Author: Armin Rigo <[email protected]>
Branch: unicode-utf8
Changeset: r93384:d978136e55f3
Date: 2017-12-12 09:46 +0100
http://bitbucket.org/pypy/pypy/changeset/d978136e55f3/
Log: Tests and fixes
* cannot access a position greater than ctx.end; need some small
refactorings and added an assert
* w_unicode_obj needs to be copied by fresh_copy() too, so move it
to interp_sre where it really belongs
diff --git a/pypy/module/_sre/interp_sre.py b/pypy/module/_sre/interp_sre.py
--- a/pypy/module/_sre/interp_sre.py
+++ b/pypy/module/_sre/interp_sre.py
@@ -156,6 +156,19 @@
return rsre_core.BufMatchContext(self.code, buf,
pos, endpos, self.flags)
+ def fresh_copy(self, ctx, start):
+ if isinstance(ctx, rsre_utf8.Utf8MatchContext):
+ result = rsre_utf8.Utf8MatchContext(
+ ctx.pattern, ctx._utf8, start, ctx.end, ctx.flags)
+ result.w_unicode_obj = ctx.w_unicode_obj
+ return result
+ if isinstance(ctx, rsre_core.StrMatchContext):
+ return self._make_str_match_context(ctx._string, start, ctx.end)
+ if isinstance(ctx, rsre_core.BufMatchContext):
+ return rsre_core.BufMatchContext(
+ ctx.pattern, ctx._buffer, start, ctx.end, ctx.flags)
+ raise AssertionError("bad ctx type")
+
def _make_str_match_context(self, str, pos, endpos):
# for tests to override
return rsre_core.StrMatchContext(self.code, str,
@@ -182,7 +195,7 @@
space = self.space
matchlist_w = []
ctx = self.make_ctx(w_string, pos, endpos)
- while ctx.match_start <= ctx.end:
+ while True:
if not searchcontext(space, ctx):
break
num_groups = self.num_groups
@@ -201,6 +214,8 @@
matchlist_w.append(w_item)
reset_at = ctx.match_end
if ctx.match_start == ctx.match_end:
+ if reset_at == ctx.end:
+ break
reset_at = ctx.next_indirect(reset_at)
ctx.reset(reset_at)
return space.newlist(matchlist_w)
@@ -321,9 +336,6 @@
_sub_append_slice(
ctx, space, use_builder, sublist_w,
strbuilder, last_pos, ctx.match_start)
- start = ctx.match_end
- if start == ctx.match_start:
- start = ctx.next_indirect(start)
if not (last_pos == ctx.match_start
== ctx.match_end and n > 0):
# the above ignores empty matches on latest position
@@ -345,6 +357,12 @@
n += 1
elif last_pos >= ctx.end:
break # empty match at the end: finished
+
+ start = ctx.match_end
+ if start == ctx.match_start:
+ if start == ctx.end:
+ break
+ start = ctx.next_indirect(start)
ctx.reset(start)
if last_pos < ctx.end:
@@ -663,40 +681,52 @@
self.srepat = pattern
self.ctx = ctx
# 'self.ctx' is always a fresh context in which no searching
- # or matching succeeded so far.
+ # or matching succeeded so far.

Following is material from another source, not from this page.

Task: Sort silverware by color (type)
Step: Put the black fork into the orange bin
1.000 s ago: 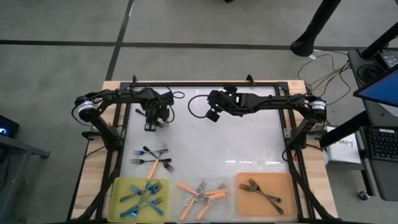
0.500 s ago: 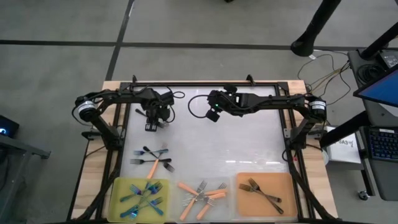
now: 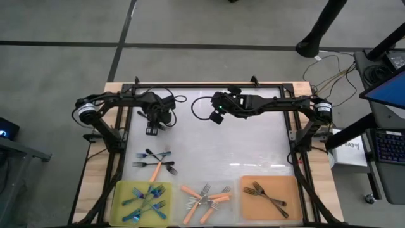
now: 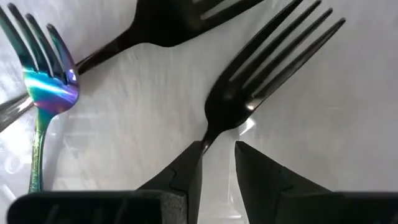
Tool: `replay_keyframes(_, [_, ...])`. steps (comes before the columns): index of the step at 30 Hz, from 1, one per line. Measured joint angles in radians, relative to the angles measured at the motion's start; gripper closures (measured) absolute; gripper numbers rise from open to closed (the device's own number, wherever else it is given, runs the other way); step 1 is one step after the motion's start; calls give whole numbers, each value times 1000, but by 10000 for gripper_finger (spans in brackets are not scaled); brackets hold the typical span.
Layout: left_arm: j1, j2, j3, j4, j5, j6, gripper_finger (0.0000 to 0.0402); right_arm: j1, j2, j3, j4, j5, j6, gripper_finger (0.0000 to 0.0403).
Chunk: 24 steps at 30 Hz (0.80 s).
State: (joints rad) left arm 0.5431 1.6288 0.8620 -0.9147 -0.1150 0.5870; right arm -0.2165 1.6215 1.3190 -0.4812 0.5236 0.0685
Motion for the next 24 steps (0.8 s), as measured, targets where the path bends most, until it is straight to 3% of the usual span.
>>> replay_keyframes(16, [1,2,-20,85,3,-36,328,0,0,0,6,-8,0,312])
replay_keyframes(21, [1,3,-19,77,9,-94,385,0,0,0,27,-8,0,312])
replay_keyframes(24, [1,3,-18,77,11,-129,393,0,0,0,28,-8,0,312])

It is None when the iterator is
+ # exhausted.
def iter_w(self):
return self
def next_w(self):
- if self.ctx.match_start > self.ctx.end:
+ if self.ctx is None:
raise OperationError(self.space.w_StopIteration, self.space.w_None)
if not searchcontext(self.space, self.ctx):
raise OperationError(self.space.w_StopIteration, self.space.w_None)
return self.getmatch(True)
def match_w(self):
- if self.ctx.match_start > self.ctx.end:
+ if self.ctx is None:
return self.space.w_None
return self.getmatch(matchcontext(self.space, self.ctx))
def search_w(self):
- if self.ctx.match_start > self.ctx.end:
+ if self.ctx is None:
return self.space.w_None
return self.getmatch(searchcontext(self.space, self.ctx))
def getmatch(self, found):
+ ctx = self.ctx
+ assert ctx is not None
if found:
- ctx = self.ctx
nextstart = ctx.match_end
+ exhausted = False
if ctx.match_start == nextstart:
- nextstart = ctx.next_indirect(nextstart)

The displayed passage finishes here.